Under the geopolitical influence
After all, ‘spheres’ is just another word for ‘balls’
A single, audacious operation in Venezuela has reignited talk of spheres of influence and great-power restraint. But history suggests that treating influence as something that can be neatly zoned is less a strategy than a dangerous act of self-deception.
On the face of things, US President Donald Trump had a very successful international start to 2026, achieving in one morning’s work something the Russian president has spent years trying to achieve in Ukraine.
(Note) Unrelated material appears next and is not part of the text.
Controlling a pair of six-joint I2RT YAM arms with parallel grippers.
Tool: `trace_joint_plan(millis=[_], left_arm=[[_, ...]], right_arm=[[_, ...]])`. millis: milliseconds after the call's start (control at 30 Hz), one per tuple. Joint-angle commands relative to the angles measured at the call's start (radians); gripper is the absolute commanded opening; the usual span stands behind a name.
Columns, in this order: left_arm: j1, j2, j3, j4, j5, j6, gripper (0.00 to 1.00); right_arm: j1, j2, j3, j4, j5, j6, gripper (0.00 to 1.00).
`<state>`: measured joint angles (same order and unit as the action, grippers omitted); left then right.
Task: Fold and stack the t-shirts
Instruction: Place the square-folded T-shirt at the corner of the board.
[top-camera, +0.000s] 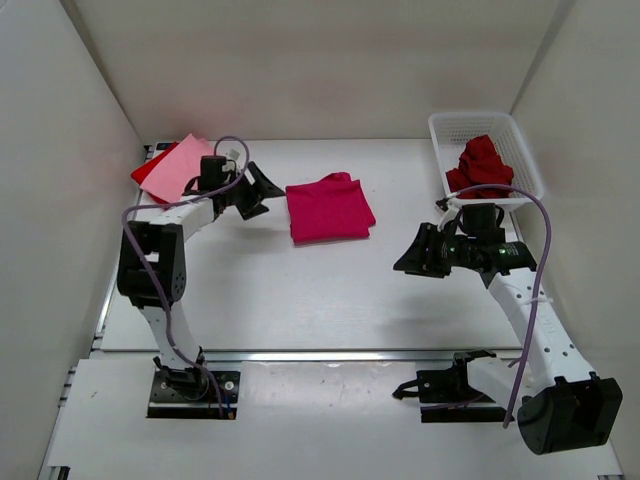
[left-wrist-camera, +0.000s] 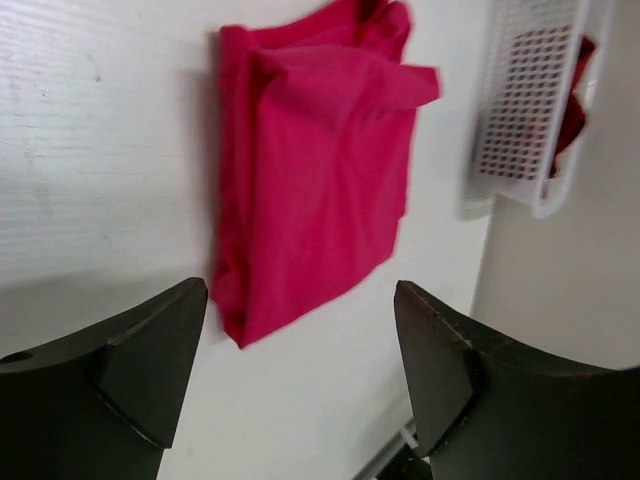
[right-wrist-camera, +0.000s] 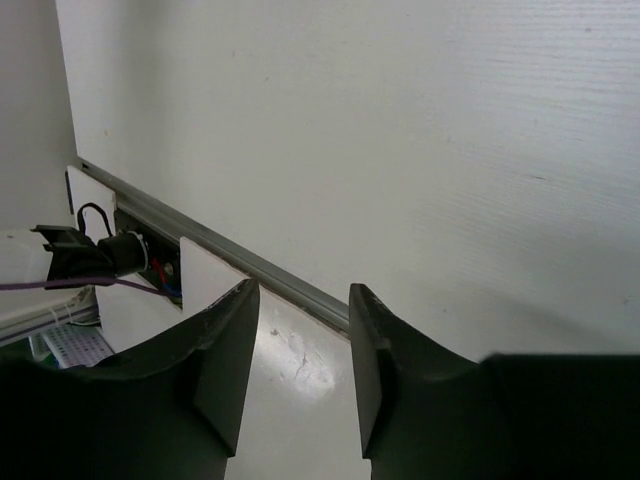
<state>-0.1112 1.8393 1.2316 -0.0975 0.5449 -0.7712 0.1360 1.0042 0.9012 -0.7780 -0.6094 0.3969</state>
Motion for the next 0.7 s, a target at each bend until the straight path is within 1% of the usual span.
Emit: trace_joint_plan(millis=[0,67,133,233,267,367,433,467,567,667], left_arm=[[-0.076,0.044,0.012,0.028,0.001,0.089,0.88],[-0.067,0.084,0.003,0.07,-0.025,0.05,0.88],[-0.056,0.127,0.015,0.125,-0.008,0.029,0.88],[-0.064,0.207,0.075,0.097,-0.022,0.055,0.87],[-0.082,0.233,0.1,0.07,-0.02,0.073,0.86],[-0.12,0.267,0.14,-0.024,-0.123,0.145,0.86],[-0.159,0.284,0.164,-0.079,-0.227,0.168,0.86],[-0.162,0.294,0.183,-0.091,-0.249,0.188,0.85],[-0.202,0.319,0.219,-0.116,-0.295,0.194,0.86],[-0.246,0.347,0.239,-0.082,-0.287,0.176,0.84]], right_arm=[[-0.003,0.002,-0.007,0.023,-0.01,-0.001,0.39],[-0.004,0.017,0.008,0.022,-0.026,0.0,0.4],[-0.006,0.024,0.021,0.036,-0.02,0.01,0.4],[-0.024,0.022,0.048,0.01,-0.01,0.01,0.4],[-0.027,0.022,0.057,0.008,0.0,0.008,0.4],[-0.05,0.001,0.067,-0.003,0.017,0.014,0.4],[-0.067,-0.021,0.062,-0.004,0.017,0.039,0.4],[-0.068,-0.026,0.059,0.003,0.022,0.04,0.4],[-0.079,-0.039,0.064,0.014,0.04,0.068,0.4],[-0.101,-0.061,0.065,0.025,0.033,0.083,0.4]])
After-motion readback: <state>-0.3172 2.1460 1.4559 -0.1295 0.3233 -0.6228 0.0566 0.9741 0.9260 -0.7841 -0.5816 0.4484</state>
The snatching of Nicolas Maduro from his own bed without the loss of a single US life was an audacious masterstroke that doubtless benefited from being bluntly focused on a simple, single aim. Having the backing of the might of the US military was another factor, the definitively surgical strike likely role-played over and over again for weeks with elite troops and aided by the insight that only comes with a tacit insider’s knowledge.

Venezuela’s government was decapitated in hours, the bluntness of the action leaving all commentators impotently asking what now? Or more salaciously, who next?
Greenland, Colombia, Mexico and Cuba are the leading candidates according to seasoned observers – the latter three having the distinctly uncomfortable disadvantage of having a primed US carrier battle group sitting within a couple of days’ sailing time of each.
It’s unfair to draw parallels with Russia’s special military operation (SMO) in Ukraine, which gambled on using Belarus to achieve a similar swift impact. Inevitably, once that failed, there was no viable plan B apart from doubling down with catastrophic consequences. And that’s why commentators have been making the comparison both inside and outside Russia. By some timelines, the SMO will surpass the duration of the Great Patriotic War of 1941-1945 this month. Next month it will enter its fifth year – though there are many that will trace the war’s start to the invasion and annexation of Crimea in 2014. By that timeline, it’s Russia’s longest conflict of the last 126 years.
That comes against a track record of two from two – Russia’s late-2024 inability to preserve Assad’s regime in any meaningful sense now compounded by its early 2026 inability to defend Maduro. Lukashenko’s decision to cooperate with US diplomats and release Belarussian political prisoners now looks like a good reading of the tea leaves.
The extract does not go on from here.